The Concept Of Brittleness – And Why It Matters

Dying grasses in “conservation area” that are not grazed.

During my study in Colorado, I was knowingly exposed to brittleness for the first time. Brittle areas degrade if left untouched – plants dry but don’t decay; their shade prevents further growth below. Without grazing animals, brittle areas turn into desert.

Brittle areas need rumen – the stomachs of large herbivores – to provide a moist and warm environment for bacteria that digest plant material; brittle areas need animal poop so new plants can germinate; brittle areas need hoof impact to destroy crusting and lay down dead plants, allowing the litter to soak up moisture and cool the top soil. Without animals, plant materials are hardly degraded in brittle areas but slowly oxidize in the air, turning gray (see photo). Something that is hard to fathom in Europe or Ontario but so real in most of the world.

This photo shows a dying grass in a “conservation area” where grazing is prohibited to “protect nature and let it do its thing”. For a few years, things looked great and biodiversity went up after destructive grazing practices. The only problem: the area now desertifies. Natural prairies – the thing that conservationists are striving for — were grazed regularly and then trampled by tens of millions of bison.
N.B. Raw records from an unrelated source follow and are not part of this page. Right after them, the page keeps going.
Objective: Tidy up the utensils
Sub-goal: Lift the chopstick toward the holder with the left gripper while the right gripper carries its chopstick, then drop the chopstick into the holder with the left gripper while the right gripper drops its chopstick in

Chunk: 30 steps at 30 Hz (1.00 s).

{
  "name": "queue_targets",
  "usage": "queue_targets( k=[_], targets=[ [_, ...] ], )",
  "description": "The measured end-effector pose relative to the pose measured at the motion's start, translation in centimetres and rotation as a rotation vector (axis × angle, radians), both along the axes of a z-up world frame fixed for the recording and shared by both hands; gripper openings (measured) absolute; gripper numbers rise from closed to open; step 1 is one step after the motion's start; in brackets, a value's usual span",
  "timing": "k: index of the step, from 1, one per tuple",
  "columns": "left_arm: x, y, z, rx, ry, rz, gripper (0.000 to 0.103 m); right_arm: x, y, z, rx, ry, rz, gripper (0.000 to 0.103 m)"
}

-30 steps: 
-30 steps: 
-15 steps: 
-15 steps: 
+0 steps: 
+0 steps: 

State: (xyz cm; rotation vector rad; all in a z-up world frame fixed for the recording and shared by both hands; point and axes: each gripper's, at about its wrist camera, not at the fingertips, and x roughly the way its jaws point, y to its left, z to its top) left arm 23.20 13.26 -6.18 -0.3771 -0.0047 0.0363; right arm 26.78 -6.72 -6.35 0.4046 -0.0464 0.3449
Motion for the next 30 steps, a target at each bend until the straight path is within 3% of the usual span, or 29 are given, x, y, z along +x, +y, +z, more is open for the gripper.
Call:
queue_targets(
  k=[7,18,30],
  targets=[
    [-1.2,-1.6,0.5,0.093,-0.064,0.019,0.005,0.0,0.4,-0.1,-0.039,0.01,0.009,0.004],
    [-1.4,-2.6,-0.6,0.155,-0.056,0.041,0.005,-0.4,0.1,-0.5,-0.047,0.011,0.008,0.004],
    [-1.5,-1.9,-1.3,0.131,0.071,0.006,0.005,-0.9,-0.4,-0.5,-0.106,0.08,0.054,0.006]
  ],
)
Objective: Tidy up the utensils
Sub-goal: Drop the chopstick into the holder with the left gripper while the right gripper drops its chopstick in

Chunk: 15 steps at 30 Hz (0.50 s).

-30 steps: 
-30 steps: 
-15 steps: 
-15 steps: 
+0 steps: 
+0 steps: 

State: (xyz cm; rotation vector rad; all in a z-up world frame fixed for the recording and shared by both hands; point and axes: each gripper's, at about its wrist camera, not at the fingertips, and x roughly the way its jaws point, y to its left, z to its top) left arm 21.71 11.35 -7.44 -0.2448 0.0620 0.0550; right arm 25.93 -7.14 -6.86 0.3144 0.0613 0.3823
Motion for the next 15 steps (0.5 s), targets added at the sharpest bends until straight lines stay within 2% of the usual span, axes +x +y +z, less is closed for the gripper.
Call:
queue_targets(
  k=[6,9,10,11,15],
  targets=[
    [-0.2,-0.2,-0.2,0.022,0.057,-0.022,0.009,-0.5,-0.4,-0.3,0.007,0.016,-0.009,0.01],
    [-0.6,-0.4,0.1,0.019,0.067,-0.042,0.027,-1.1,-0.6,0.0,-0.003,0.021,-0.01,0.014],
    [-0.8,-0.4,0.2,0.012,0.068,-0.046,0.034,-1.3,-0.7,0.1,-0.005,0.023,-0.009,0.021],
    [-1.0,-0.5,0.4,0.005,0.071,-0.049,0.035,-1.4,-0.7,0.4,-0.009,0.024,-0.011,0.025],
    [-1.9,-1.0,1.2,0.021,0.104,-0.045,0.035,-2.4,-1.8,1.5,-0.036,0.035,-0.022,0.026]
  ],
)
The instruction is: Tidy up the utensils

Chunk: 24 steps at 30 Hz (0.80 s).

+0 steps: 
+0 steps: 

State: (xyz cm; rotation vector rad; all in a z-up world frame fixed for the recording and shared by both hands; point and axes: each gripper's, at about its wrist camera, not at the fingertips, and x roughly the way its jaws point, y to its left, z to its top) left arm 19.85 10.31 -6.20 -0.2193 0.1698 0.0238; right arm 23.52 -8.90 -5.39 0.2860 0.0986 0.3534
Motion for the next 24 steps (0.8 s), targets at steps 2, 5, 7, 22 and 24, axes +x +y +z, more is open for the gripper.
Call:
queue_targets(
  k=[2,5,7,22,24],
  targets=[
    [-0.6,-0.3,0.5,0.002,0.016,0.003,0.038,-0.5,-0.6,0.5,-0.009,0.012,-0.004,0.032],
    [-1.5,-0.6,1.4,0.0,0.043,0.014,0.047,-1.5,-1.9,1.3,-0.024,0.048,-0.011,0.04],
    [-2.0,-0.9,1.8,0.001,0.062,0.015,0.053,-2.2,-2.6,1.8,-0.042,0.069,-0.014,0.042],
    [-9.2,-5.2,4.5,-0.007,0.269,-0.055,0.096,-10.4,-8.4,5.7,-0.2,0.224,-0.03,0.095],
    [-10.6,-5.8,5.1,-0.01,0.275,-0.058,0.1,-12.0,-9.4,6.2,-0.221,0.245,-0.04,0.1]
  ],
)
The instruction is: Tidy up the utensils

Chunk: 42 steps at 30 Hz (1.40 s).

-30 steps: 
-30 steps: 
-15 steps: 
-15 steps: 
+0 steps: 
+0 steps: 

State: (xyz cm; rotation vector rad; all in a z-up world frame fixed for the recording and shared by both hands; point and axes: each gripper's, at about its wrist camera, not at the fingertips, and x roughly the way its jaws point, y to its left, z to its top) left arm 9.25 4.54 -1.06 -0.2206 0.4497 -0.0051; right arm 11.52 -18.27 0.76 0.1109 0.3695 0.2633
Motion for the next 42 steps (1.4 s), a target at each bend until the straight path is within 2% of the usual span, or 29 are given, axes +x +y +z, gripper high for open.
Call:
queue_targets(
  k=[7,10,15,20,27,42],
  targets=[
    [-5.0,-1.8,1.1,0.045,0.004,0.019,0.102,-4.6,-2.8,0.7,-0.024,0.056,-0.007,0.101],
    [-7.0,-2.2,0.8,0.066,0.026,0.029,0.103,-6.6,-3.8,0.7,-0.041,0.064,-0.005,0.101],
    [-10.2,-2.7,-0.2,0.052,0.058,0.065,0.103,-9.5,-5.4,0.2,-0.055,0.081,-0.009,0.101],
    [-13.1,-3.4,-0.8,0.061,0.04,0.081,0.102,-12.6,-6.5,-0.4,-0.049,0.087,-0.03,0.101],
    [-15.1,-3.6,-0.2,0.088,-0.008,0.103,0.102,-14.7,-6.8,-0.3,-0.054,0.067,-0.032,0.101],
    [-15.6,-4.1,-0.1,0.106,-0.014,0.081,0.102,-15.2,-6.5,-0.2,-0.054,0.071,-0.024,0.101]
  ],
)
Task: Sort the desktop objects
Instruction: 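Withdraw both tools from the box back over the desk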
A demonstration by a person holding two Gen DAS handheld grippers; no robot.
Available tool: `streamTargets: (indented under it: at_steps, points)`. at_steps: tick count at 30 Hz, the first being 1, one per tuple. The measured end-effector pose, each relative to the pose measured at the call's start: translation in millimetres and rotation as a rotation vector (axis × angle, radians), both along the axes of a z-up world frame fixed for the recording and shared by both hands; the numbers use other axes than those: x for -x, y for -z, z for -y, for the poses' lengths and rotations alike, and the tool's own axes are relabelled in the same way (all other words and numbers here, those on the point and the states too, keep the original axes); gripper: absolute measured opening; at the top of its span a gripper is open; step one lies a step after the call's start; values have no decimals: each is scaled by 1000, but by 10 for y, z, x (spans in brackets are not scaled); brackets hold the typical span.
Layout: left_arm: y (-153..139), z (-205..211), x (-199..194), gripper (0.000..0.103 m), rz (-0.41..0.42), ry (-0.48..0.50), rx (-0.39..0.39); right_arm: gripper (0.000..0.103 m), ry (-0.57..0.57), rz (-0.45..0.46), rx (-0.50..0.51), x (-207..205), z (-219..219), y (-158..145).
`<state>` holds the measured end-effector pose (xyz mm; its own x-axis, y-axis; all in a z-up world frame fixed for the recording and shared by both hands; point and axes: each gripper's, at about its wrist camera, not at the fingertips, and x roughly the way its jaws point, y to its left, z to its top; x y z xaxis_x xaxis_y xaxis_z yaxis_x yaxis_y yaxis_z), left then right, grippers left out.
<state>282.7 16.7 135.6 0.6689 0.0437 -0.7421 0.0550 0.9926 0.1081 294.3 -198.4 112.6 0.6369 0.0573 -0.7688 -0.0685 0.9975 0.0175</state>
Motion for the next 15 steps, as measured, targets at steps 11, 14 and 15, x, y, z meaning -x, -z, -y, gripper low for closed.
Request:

Today, these bison are missing… so conservationists create an artificial “resting state” that slowly turns our planet into sand.

Around 60-70% of all terrestrial lands are considered “brittle” to a relevant extend. Brittle areas, if not grazed, turn into deserts. Since humans have decimated large predators and large ruminant herds, this impacted much of this earth: the Middle East, the Sahara and Sahel, the mid-west of the US and Argentina’s pampa, and the stretch from Mongolia, north China, to Turkey. Some conservation actions exist, mostly “planting trees” in ecoregions where trees don’t grow.

What is especially shocking is that nature, if left alone, cannot recover in these areas unless (1) large ruminants and predators are returned, or (2) humans artificially intervene with planned grazing. Doing nothing is not an option.

Having understood and witnessed brittleness and desertification – only now after almost two decades in formal education – I am deeply puzzled. How can conservationists not recognize the ESSENTIAL role of livestock in maintaining grasslands and preventing the spread of deserts? How can we let our own ecological context of “forest climax” let us ignore different realities and treat brittle areas as if we were in central Europe? How can politicians promote a trade system where we grow protein feed in tropical areas to fatten ruminants in feedlots, while natural grasslands remain under-grazed and turn into deserts?